Ella llora sobre su cadáver y la gente se aparta
dejándome paso. Yo salgo despacio, me siento valiente y
libre. Mi instinto animal ha matado al macho que disputaba
mi hembra, y descubro mi fuerza: puedo torcer o segar una
vida, soy capaz de cambiar el destino.
Mi crimen nunca fue descubierto, ni siquiera Claudia
sospechó, pero se hundió en su desgracia, se rompió por
dentro y la perdí irremisiblemente.
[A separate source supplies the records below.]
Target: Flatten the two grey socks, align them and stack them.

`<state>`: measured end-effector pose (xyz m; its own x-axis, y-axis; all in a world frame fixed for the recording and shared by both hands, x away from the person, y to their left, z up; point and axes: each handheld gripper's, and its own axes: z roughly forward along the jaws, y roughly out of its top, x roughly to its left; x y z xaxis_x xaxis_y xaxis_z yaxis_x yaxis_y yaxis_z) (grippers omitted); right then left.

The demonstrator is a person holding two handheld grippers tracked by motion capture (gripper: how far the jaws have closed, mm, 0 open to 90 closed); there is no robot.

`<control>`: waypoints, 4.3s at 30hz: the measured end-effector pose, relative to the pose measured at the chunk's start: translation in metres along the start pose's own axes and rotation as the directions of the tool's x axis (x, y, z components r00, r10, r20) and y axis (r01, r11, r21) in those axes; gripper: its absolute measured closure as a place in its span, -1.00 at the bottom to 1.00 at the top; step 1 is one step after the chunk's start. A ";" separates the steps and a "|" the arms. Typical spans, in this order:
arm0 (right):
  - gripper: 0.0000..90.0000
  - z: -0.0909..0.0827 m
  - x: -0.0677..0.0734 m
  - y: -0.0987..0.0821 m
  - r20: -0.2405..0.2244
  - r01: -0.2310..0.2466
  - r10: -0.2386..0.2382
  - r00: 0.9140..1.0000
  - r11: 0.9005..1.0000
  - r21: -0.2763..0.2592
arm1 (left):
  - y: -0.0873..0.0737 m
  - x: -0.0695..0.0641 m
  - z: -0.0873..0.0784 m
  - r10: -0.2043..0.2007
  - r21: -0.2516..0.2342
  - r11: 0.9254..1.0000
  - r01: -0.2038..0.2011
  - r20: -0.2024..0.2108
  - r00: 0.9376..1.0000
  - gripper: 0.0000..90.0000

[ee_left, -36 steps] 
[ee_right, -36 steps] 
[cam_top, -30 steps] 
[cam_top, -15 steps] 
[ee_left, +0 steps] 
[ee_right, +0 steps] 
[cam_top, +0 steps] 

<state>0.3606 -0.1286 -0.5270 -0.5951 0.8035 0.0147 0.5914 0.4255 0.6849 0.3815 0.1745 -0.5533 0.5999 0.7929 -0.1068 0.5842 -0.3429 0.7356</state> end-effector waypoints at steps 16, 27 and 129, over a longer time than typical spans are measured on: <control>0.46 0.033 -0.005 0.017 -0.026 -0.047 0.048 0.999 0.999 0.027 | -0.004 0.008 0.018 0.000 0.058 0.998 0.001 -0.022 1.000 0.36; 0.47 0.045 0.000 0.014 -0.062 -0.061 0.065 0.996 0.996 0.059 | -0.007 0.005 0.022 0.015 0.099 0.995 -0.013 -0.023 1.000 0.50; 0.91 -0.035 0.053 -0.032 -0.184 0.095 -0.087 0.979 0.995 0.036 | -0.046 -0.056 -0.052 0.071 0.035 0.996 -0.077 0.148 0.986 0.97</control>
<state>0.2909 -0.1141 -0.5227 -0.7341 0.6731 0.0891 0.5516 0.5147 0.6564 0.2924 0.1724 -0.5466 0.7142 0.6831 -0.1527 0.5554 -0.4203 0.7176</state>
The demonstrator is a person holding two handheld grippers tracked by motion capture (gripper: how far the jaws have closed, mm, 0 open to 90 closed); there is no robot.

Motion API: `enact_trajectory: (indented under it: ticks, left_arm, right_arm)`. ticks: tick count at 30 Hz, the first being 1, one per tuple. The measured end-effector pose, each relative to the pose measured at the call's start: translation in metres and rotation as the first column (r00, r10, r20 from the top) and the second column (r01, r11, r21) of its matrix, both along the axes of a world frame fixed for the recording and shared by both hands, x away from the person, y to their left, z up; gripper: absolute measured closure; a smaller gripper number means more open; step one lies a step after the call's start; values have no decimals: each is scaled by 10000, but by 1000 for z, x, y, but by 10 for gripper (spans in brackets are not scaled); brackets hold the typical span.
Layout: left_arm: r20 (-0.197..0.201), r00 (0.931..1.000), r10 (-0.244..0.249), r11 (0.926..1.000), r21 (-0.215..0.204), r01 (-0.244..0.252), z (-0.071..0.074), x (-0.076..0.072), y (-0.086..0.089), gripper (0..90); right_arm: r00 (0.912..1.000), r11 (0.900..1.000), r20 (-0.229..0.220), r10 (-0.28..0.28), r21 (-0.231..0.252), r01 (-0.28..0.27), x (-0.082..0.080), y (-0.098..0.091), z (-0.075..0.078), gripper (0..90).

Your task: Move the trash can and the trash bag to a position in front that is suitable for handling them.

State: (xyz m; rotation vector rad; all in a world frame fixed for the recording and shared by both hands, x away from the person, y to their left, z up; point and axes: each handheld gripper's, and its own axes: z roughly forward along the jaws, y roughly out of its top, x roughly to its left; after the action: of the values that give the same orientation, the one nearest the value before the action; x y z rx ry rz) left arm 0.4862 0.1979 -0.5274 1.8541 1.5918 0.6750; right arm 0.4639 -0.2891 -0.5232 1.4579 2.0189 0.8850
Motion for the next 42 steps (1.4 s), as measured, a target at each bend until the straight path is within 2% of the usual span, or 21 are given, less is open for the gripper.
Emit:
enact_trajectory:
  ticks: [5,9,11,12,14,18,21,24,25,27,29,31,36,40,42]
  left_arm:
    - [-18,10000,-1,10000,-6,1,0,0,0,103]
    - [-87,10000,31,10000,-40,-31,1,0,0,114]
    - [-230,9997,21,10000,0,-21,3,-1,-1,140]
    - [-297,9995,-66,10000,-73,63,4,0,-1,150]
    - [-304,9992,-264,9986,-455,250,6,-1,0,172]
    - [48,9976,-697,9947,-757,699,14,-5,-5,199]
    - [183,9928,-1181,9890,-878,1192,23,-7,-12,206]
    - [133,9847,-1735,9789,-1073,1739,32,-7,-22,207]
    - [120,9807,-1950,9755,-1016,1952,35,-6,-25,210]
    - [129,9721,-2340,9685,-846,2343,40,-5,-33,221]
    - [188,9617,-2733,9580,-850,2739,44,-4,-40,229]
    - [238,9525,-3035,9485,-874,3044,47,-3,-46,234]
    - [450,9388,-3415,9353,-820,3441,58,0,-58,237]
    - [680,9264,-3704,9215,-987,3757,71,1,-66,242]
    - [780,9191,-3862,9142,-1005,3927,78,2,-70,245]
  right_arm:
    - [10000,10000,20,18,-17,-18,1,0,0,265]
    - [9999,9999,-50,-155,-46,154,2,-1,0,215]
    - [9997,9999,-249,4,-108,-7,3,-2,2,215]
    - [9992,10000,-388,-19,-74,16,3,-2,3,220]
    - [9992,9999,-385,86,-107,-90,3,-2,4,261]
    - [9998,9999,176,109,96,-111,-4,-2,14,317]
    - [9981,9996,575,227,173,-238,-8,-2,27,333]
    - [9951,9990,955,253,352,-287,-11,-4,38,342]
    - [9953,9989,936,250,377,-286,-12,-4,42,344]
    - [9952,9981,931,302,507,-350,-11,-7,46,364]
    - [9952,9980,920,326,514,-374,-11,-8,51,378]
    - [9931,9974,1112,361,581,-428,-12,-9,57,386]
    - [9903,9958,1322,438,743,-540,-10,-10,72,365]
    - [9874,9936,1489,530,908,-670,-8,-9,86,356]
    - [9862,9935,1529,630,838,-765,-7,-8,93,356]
Lo curioso es que ya no
me importa, quizá porque en los celos hay más amor propio
que amor, y yo estoy vengado.
Siento ahora un placer intenso y primitivo, como el que
se arranca la costra de una herida, y con el dolor le viene
una sensación de alivio. Se han roto mis amarras, tú me
enseñaste, Claudia, y ahora poseo tu bárbara libertad.
He huido de la manada y nada me retiene. Me siento
cimarrón, ese animal doméstico que se escapa, mata para
comer y, al oler la sangre, rebrota la bestia apagada, y ya
nunca volverá a la casa.
Estoy libre y solo, sin código, ni tribu ni proyecto3.